[Data for review]

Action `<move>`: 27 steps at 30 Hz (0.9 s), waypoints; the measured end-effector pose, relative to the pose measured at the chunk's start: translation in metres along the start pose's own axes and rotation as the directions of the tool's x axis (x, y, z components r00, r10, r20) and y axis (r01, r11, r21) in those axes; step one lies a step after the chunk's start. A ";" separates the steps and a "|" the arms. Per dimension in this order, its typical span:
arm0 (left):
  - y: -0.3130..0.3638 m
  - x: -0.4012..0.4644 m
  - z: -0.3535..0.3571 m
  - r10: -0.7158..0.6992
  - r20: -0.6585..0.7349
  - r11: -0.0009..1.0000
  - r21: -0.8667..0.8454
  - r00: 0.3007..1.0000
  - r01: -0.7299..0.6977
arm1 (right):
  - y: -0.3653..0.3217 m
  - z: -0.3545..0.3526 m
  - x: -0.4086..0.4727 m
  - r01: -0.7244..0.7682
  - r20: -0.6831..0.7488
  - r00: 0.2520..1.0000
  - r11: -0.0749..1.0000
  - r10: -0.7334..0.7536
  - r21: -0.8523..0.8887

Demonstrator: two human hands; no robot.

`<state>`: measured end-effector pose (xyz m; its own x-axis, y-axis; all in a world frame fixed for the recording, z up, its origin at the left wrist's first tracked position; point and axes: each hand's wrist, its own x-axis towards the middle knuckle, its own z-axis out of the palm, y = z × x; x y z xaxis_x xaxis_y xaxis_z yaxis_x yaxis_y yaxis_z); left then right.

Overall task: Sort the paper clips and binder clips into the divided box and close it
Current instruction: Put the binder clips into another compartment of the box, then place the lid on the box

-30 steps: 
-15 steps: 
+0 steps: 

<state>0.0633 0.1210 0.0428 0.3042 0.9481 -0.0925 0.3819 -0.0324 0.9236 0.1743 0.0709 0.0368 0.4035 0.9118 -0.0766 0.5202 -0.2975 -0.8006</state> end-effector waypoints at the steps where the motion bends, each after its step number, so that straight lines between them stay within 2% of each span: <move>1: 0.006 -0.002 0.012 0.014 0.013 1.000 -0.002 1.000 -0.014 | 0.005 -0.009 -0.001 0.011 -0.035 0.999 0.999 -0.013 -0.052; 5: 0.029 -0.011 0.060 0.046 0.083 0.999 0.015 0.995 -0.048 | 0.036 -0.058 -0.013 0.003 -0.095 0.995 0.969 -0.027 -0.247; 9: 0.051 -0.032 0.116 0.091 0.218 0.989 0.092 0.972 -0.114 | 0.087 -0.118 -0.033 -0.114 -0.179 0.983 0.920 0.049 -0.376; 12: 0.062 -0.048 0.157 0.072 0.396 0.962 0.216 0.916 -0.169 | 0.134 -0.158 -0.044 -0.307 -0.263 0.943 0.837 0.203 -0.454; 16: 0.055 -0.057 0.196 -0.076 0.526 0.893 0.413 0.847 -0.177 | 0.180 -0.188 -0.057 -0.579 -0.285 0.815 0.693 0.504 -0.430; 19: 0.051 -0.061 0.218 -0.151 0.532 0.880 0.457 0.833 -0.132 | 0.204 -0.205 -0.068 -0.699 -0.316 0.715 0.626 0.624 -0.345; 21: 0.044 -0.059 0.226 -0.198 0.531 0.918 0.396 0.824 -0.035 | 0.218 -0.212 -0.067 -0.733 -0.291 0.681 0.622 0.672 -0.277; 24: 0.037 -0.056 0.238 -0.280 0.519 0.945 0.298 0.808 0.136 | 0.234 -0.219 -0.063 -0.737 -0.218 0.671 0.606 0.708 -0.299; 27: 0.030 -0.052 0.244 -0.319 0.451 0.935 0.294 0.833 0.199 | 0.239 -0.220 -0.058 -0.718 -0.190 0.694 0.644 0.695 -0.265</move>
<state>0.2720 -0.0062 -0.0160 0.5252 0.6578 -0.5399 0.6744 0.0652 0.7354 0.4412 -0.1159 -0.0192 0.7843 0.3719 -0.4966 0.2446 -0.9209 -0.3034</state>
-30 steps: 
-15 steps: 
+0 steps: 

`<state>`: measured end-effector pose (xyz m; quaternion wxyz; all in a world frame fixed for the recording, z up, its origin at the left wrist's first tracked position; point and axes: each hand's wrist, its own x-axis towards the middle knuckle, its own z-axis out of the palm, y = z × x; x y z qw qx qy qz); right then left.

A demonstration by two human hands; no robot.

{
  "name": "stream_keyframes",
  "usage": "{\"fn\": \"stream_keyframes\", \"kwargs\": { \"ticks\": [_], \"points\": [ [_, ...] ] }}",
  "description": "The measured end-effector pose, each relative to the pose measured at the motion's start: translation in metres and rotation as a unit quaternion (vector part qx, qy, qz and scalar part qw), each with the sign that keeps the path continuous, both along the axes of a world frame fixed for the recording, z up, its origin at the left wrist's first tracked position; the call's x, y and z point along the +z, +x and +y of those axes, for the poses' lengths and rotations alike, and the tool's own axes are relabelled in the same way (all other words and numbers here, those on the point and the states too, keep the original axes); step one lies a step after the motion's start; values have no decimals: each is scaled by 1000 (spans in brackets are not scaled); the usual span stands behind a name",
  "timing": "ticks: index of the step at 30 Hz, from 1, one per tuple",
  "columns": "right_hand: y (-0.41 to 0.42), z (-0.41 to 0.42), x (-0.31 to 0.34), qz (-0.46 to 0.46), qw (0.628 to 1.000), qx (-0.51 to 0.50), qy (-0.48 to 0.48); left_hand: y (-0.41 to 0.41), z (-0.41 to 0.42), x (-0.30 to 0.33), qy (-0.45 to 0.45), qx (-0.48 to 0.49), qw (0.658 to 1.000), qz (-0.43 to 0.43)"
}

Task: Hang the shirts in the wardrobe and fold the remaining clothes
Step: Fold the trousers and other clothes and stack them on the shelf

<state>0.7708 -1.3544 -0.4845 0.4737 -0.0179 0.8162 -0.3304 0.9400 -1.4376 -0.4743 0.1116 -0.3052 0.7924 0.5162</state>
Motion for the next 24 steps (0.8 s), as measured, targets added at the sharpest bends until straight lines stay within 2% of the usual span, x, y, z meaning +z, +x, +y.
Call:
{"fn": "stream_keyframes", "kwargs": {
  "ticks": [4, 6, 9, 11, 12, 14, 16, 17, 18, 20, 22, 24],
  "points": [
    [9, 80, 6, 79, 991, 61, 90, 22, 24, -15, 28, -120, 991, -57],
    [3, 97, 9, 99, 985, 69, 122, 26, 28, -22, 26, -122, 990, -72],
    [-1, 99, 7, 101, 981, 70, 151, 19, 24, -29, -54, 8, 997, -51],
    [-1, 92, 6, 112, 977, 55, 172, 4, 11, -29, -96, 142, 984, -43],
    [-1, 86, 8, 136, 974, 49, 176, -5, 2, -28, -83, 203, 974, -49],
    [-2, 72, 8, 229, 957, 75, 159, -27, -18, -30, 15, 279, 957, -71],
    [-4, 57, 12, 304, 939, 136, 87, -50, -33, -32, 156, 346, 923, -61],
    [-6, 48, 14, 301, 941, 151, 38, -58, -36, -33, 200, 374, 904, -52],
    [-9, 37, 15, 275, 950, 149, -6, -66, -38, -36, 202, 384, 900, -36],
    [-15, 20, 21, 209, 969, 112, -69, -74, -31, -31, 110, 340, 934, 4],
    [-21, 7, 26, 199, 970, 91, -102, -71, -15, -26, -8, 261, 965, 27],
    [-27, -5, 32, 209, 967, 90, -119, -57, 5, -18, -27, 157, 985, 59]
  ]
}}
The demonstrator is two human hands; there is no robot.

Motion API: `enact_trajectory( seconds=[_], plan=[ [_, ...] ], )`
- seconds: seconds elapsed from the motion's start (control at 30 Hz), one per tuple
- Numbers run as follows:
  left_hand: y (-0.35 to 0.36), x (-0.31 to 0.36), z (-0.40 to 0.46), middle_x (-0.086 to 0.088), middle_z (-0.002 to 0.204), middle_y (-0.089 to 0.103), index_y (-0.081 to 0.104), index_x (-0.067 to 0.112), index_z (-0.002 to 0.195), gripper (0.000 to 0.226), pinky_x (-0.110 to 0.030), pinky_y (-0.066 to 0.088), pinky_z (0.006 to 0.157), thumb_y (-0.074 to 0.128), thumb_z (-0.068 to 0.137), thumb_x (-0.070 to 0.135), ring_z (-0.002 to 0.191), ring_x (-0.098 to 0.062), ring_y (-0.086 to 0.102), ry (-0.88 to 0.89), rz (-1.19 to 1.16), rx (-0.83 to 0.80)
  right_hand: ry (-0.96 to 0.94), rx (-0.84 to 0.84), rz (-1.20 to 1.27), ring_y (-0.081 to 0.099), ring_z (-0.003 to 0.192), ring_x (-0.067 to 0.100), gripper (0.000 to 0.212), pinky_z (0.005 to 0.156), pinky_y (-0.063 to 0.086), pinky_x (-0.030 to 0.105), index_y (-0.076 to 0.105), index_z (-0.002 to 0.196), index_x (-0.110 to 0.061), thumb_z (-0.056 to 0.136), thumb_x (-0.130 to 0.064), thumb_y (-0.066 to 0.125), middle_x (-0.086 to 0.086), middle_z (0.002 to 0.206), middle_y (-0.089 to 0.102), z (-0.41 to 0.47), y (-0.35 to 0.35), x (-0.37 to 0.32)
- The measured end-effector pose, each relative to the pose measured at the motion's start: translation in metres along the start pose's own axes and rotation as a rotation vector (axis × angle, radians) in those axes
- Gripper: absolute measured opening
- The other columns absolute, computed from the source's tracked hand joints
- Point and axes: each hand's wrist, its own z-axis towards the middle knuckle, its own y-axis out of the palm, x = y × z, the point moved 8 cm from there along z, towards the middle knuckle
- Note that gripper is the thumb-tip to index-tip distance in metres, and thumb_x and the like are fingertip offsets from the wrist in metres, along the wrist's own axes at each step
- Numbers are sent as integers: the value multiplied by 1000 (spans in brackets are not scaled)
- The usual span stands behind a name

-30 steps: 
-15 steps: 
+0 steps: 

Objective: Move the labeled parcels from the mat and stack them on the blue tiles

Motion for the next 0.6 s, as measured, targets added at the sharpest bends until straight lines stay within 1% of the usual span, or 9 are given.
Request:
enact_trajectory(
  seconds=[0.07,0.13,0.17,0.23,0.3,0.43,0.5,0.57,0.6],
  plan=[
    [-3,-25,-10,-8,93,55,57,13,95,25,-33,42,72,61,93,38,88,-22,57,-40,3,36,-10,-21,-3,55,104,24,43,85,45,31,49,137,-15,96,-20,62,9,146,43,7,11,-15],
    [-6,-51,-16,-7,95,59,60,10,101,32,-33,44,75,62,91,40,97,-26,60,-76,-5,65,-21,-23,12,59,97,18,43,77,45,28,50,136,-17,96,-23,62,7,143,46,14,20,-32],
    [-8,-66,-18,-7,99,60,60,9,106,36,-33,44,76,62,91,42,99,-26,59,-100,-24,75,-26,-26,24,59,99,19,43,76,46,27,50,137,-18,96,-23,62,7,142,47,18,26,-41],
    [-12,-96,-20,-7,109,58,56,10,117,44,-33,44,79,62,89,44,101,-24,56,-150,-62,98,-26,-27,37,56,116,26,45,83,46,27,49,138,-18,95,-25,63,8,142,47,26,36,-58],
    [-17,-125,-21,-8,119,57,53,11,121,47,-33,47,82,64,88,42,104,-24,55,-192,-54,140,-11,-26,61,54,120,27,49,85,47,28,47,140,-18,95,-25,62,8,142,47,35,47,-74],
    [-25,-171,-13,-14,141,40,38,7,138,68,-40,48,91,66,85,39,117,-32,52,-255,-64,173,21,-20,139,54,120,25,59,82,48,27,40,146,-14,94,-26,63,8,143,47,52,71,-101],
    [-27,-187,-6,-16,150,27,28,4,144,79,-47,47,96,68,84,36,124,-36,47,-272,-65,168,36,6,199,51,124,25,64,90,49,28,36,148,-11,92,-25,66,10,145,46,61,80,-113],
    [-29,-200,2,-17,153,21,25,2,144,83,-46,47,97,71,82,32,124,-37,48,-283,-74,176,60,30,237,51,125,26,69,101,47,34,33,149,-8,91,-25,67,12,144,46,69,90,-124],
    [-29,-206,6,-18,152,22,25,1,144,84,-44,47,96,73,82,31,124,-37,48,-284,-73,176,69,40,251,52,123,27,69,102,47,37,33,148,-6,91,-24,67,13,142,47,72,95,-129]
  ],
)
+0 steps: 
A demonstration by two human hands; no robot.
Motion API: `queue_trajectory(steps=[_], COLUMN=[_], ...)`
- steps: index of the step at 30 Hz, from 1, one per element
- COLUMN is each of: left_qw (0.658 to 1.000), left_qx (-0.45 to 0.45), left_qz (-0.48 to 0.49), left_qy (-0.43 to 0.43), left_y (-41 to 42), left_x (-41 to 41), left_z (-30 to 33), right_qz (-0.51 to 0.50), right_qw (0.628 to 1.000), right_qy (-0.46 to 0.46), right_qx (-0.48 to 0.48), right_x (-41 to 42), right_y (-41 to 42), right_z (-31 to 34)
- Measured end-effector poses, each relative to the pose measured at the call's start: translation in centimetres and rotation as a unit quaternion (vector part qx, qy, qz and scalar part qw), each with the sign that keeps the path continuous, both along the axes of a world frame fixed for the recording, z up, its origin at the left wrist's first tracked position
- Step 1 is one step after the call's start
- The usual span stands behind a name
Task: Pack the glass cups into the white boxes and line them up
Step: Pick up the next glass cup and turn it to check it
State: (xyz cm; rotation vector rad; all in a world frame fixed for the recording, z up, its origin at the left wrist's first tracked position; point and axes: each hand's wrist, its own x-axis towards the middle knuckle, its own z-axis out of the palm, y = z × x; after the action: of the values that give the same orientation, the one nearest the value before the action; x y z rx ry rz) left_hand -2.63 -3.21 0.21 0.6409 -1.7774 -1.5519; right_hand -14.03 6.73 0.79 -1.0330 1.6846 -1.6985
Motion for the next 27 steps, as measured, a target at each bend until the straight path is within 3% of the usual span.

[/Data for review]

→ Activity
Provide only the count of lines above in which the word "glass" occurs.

→ Result for this exercise
2